**EXERCISE BRIEF:** Only lines with the string "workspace" are wanted. Pull them out of the data.

**DATASET CONTENT:**
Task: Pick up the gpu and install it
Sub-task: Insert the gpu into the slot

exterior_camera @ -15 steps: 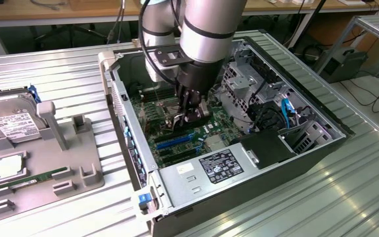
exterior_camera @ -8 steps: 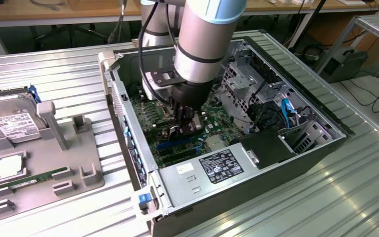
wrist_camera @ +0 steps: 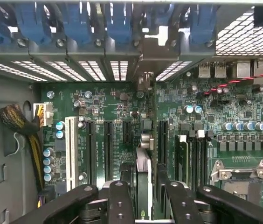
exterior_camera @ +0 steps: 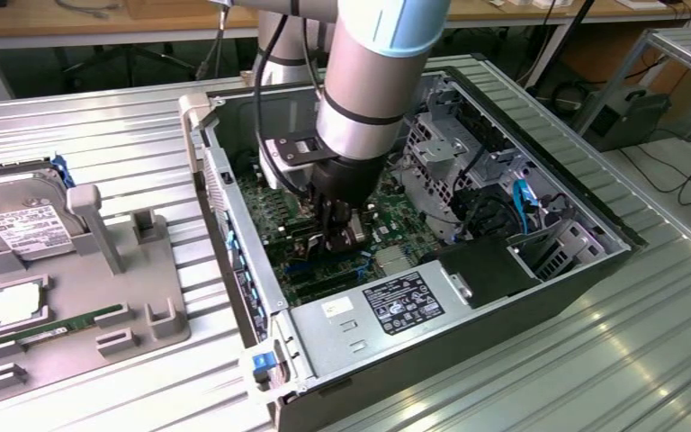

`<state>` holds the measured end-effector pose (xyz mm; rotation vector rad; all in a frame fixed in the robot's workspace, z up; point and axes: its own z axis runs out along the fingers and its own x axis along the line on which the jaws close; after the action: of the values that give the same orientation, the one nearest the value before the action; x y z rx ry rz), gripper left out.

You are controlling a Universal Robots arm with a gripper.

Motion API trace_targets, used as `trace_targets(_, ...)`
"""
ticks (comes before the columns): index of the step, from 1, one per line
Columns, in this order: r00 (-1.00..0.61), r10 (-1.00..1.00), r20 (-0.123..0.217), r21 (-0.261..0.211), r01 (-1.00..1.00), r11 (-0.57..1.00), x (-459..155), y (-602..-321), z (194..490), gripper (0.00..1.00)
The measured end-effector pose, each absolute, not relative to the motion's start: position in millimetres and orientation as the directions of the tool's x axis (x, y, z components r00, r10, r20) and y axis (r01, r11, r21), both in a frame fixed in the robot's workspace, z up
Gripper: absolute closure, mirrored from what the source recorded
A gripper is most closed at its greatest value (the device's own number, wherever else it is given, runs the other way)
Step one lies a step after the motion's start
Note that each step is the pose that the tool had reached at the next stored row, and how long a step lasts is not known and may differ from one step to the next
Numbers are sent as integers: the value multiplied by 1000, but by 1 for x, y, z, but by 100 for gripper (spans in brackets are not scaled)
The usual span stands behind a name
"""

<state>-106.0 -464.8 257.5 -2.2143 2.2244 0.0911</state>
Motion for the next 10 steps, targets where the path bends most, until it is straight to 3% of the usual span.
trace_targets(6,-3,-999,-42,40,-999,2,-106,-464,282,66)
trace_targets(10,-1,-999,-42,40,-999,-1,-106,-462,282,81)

**RESULT FOR THIS TASK:**
`<state>` holds the measured end-effector pose (xyz mm; rotation vector rad; all in a frame fixed in the robot's workspace, z up; point and axes: its own z axis runs out along the fingers and its own x axis along the line on which the jaws close; after the action: of the values that give the same orientation, the one nearest the value before the action; x y z rx ry rz), gripper left out.
The measured end-effector pose, each absolute, not relative to the motion's start: position in millimetres and orientation as the directions of the tool's x axis (x, y, z components r00, r10, r20) and y axis (r01, r11, r21), both in a frame fixed in the robot's workspace, z up

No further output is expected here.